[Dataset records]
^^^^^^^^^^^^^^^^
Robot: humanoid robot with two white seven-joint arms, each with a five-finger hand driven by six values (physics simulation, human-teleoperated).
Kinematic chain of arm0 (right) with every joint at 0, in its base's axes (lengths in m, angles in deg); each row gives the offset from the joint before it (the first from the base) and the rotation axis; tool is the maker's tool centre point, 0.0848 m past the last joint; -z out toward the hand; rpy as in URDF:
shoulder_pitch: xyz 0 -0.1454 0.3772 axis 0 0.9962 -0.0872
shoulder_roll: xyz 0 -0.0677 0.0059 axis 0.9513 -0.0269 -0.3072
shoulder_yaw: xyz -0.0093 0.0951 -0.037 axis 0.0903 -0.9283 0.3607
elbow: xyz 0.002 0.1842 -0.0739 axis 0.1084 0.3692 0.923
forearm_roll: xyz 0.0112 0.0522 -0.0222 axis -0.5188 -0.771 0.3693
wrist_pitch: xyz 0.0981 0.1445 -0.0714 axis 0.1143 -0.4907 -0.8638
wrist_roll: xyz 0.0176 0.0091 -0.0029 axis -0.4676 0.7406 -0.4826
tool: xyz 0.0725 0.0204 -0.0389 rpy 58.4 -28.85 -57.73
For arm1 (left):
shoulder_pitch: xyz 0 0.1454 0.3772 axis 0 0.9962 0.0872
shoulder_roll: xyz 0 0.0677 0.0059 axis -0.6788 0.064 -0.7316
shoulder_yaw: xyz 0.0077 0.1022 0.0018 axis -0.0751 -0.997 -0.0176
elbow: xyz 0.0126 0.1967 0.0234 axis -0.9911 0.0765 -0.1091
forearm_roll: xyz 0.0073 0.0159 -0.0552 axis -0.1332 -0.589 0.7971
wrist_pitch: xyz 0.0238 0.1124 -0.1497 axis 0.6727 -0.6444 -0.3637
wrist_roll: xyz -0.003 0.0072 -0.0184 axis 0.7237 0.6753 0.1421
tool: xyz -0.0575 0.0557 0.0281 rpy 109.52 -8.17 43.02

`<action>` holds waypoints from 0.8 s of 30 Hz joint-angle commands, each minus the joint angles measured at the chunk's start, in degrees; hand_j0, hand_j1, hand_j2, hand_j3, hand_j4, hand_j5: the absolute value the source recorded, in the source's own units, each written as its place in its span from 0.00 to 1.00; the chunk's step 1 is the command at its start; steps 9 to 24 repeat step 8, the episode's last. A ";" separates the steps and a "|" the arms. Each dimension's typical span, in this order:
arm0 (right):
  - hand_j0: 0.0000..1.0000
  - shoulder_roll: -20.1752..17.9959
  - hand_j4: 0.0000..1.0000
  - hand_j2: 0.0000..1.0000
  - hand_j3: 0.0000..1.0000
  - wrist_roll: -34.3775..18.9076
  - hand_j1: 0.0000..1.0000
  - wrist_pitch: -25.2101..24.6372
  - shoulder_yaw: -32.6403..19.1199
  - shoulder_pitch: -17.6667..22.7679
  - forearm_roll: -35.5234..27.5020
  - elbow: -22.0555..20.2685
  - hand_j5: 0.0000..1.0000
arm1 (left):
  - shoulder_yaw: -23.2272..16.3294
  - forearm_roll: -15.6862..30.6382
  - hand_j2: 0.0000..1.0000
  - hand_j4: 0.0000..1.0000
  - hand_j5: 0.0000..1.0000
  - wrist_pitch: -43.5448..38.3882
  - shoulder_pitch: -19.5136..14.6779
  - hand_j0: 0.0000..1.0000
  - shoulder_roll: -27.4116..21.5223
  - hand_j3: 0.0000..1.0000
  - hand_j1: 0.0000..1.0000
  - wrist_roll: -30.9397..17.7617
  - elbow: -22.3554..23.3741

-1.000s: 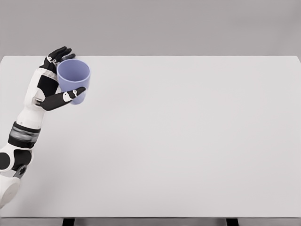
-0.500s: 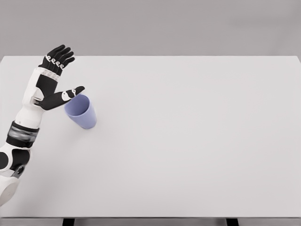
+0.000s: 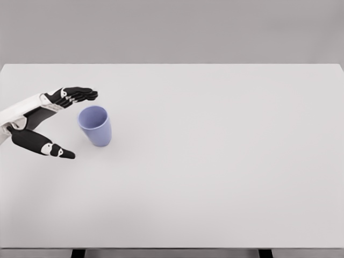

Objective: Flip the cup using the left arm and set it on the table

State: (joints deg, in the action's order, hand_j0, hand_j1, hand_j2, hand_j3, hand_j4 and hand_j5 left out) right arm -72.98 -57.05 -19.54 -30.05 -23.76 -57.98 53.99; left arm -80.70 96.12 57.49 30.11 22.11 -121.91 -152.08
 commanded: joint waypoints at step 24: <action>1.00 0.00 1.00 1.00 1.00 -0.03 1.00 0.01 0.00 0.00 0.03 -0.01 1.00 | -0.35 1.42 1.00 1.00 1.00 -0.10 0.18 1.00 -1.43 1.00 1.00 -1.04 -0.50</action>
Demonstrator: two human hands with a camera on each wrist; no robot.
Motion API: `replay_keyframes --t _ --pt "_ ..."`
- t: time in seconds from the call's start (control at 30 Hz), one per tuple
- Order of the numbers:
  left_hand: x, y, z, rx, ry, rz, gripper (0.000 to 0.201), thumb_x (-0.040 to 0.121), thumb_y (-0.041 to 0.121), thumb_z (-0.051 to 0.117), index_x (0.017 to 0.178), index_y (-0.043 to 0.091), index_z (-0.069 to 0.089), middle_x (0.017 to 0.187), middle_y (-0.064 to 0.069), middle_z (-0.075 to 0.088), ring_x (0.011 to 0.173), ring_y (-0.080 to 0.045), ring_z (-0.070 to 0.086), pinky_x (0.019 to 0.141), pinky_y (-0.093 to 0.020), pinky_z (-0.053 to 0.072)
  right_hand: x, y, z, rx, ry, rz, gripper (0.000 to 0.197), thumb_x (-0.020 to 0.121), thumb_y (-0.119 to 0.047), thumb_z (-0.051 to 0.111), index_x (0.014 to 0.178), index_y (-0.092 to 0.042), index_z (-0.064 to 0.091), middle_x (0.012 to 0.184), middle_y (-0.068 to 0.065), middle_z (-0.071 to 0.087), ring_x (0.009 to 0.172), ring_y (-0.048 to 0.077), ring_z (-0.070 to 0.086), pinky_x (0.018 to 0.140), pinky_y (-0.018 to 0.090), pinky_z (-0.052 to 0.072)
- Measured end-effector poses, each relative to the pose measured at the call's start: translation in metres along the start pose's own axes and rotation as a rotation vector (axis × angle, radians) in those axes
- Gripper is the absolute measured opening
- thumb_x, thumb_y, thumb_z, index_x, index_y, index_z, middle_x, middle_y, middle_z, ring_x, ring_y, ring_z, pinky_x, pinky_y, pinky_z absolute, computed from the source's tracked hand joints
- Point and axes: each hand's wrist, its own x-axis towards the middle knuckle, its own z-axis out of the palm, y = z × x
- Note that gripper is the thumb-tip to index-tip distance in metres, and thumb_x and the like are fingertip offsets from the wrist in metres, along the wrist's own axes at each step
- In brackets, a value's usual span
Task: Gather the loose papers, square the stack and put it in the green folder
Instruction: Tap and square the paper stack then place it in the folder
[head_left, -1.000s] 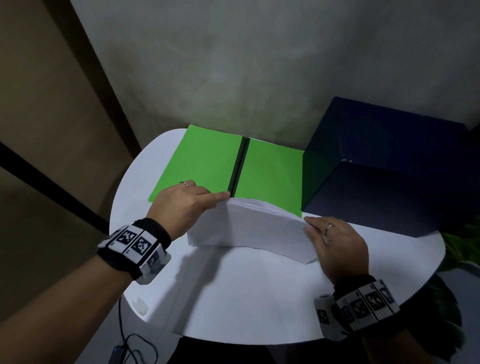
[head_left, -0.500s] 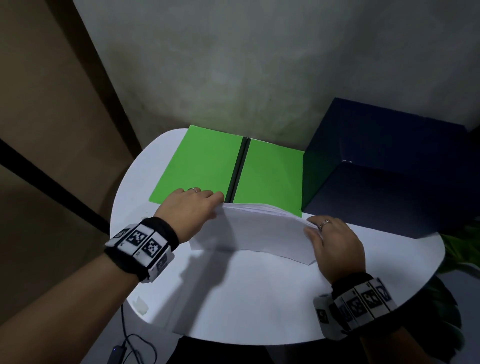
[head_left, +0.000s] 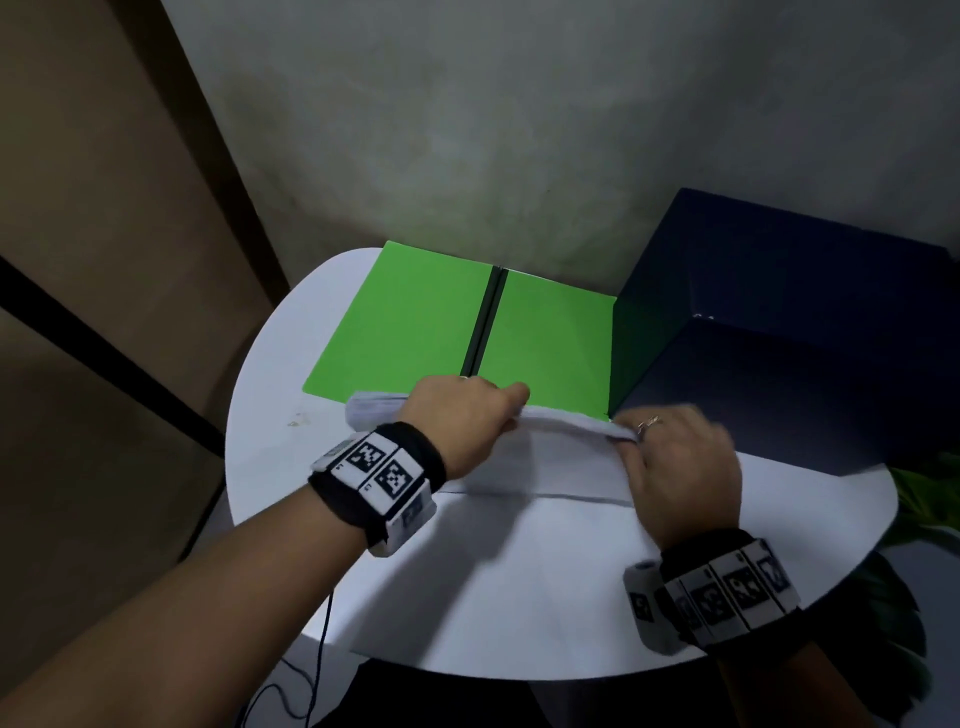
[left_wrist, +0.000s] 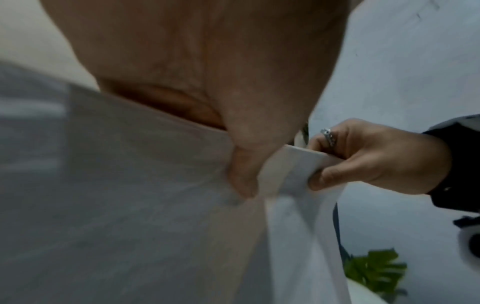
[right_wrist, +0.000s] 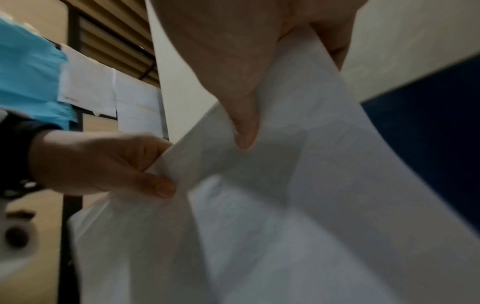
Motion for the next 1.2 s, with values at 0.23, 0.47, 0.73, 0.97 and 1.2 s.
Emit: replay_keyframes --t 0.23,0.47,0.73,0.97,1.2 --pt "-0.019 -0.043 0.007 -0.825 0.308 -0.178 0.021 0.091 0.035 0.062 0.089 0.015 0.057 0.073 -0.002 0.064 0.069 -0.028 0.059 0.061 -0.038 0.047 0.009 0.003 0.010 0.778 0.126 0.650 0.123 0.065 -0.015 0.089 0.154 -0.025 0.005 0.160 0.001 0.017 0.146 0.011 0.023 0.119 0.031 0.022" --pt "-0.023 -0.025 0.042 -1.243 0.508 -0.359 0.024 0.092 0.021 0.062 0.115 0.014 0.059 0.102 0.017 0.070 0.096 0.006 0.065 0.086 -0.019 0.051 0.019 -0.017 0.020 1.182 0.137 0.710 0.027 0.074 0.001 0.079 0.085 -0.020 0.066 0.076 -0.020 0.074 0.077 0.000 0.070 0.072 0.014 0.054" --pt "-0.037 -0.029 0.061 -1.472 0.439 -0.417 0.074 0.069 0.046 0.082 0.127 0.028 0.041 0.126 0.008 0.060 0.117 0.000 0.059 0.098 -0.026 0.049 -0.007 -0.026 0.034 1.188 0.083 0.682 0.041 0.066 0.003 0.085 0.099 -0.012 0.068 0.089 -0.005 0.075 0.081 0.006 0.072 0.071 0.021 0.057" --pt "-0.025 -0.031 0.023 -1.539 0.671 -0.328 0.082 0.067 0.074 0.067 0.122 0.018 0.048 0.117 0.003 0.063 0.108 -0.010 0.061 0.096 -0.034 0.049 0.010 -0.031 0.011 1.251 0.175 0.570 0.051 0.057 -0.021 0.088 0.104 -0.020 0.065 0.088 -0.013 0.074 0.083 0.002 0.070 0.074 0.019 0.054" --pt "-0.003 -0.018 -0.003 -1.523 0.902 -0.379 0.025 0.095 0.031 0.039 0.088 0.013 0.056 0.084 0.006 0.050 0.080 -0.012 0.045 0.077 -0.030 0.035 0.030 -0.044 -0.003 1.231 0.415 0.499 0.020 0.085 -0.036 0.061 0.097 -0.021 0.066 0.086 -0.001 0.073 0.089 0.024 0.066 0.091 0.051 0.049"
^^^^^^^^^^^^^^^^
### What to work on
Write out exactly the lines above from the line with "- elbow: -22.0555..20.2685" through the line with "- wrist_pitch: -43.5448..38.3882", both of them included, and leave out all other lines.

### Written solution
  - elbow: -22.0555..20.2685
  - hand_j5: 0.0000..1.0000
arm1 (left):
  - shoulder_yaw: -23.2272..16.3294
  - forearm_roll: -15.6862..30.6382
  - hand_j2: 0.0000..1.0000
  - hand_j4: 0.0000..1.0000
  - hand_j5: 0.0000..1.0000
  - wrist_pitch: -43.5448..38.3882

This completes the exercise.